THIS year’s ongoing Federation of International Football Associations (FIFA) World Cup, which will be winding up in Russia this weekend, has lived up to the quadrennial soccer extravaganza’s reputation as a showpiece of colour, glamour, culture, global unity in diversity, competitiveness and triumphs in “the beautiful game”.
Nigeria, which competed in Group D and crashed out at the preliminary stage after winning only one game, contributed to the fiesta’s pomp and pageantry by appearing in a jersey rated as the most beautiful though our handful of supporters were massively outnumbered by other contingents in most venues.
Apart from the country that will cart home the world trophy, the Blue Samurais of Japan stole the hearts of the world with their exemplary conduct shortly after shockingly losing 2 – 3 to Belgium in their second round matchup despite establishing what had looked like an unassailable 2 – 0 lead.
The world has had its fill of strange things that happened before and after World Cup competitions. One of the most memorable was the murder back home in Colombia by a trigger-happy aggrieved fan of a Colombian talented defender, Andres Escobar Saldarriaga, who mistakenly scored an own goal at the 1994 World Cup held in the United States.

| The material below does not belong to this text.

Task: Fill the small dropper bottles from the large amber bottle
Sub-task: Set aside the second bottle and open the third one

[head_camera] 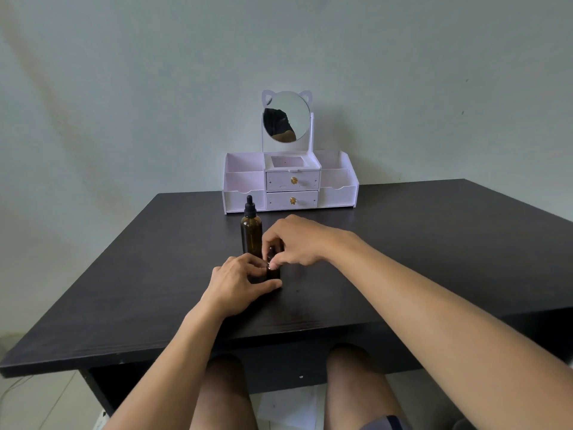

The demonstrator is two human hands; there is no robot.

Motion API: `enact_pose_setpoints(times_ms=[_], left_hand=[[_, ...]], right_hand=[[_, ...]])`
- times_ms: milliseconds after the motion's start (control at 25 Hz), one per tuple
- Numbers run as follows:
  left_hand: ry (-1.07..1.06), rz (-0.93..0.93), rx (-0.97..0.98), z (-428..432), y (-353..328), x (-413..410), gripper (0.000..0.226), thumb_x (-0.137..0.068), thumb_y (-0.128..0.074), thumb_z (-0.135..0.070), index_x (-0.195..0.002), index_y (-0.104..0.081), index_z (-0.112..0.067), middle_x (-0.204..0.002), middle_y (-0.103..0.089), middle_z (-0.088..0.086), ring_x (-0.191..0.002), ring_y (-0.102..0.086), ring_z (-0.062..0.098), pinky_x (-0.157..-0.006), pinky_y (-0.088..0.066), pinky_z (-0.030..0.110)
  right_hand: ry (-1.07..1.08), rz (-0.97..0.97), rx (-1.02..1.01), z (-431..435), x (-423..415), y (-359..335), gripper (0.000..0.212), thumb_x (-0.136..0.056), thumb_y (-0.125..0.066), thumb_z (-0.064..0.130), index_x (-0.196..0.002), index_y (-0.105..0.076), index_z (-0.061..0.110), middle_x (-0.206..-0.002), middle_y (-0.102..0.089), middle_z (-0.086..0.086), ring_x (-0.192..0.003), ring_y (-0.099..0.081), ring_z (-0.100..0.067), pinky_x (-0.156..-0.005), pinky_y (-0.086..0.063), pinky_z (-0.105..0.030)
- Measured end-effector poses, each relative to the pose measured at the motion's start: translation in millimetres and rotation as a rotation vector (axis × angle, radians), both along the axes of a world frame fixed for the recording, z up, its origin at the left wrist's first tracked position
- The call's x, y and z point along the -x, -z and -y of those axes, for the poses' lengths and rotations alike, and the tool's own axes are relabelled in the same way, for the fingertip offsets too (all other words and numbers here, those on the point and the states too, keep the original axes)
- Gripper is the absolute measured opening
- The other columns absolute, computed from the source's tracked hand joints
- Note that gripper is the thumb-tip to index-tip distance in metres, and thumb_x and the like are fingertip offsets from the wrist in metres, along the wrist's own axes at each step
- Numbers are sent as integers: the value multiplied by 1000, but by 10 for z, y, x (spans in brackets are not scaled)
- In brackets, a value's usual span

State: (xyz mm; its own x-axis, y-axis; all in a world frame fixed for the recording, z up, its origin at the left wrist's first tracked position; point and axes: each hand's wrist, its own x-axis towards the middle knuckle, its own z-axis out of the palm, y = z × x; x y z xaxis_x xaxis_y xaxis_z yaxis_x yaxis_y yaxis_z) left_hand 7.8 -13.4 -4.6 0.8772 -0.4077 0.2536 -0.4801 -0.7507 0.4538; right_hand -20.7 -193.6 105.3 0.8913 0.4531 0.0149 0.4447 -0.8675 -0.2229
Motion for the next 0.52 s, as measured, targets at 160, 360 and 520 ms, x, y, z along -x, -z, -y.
enact_pose_setpoints(times_ms=[160, 360, 520], left_hand=[[-21, 1, 37, 18, -2, -8, 51, -70, -59, -79, -94, -77, -37, -114, -55, -27, -108, -56, 11, -96, -44, 46], [-13, -12, 21, 26, -12, 5, 44, -75, -63, -73, -98, -77, -38, -111, -50, -25, -105, -57, 12, -93, -46, 44], [-7, -18, 34, 25, -27, 11, 45, -73, -63, -75, -96, -77, -38, -111, -52, -28, -101, -55, 6, -93, -47, 43]], right_hand=[[58, -118, -13, 57, 117, -152, 50, -84, -62, 12, -130, -58, 31, -109, -60, 8, -83, -58, -7, -72, -48, -26], [288, 124, 174, -13, 192, 0, 43, -84, -58, 68, -88, -62, 25, -93, -64, 3, -86, -62, -22, -72, -49, -38], [182, -50, 24, 7, 181, -65, 42, -82, -62, 26, -123, -61, 32, -116, -63, 7, -108, -60, -20, -83, -52, -38]])
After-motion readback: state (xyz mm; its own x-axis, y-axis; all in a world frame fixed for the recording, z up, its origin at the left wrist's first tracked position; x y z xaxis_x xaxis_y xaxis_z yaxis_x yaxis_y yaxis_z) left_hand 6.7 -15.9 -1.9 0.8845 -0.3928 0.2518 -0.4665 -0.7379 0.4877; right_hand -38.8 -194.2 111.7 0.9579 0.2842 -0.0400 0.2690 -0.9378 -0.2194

In the 1962 edition, Italian journalists described the host, Chile, as a country ravaged by “undernourishment, illiteracy and … misery”. When the two countries met on the field, the match was so violent that referee Ken Ashton said: “I wasn’t reffing a football match. I was an umpire in military manoeuvres”. In 1966, the world trophy eventually won by England was stolen before the tourney and found by a dog in a flower hedge.
But the Japanese fans shortly after losing to Belgium in Russia decided to clean up the stands by picking up trash left behind by other fans. The players cleaned up their dressing room and left a “thank you note” to the Russians in appreciation of a wonderful hosting. Japan thus showcased to the world one of the most cherished cornerstones of their national culture: consideration for others.
The cute conduct of the Japanese players and soccer fans have been approvingly celebrated across the world and we join in acknowledging and recommending it as the way to go.
We in Nigeria have a lot to learn from this “my neighbour first” public attitude of the Japanese. This is a major reason that Japan is one of the most peaceful and stable developed countries in the world despite its little available landmass and huge population of 127 million.
A little bit of Japanese chivalry will help us in Nigeria to end ethno-religious and sectional intolerance, corruption, self-centredness and total lack of regard for the common good. Thumbs up for the Japanese Blue Samurais!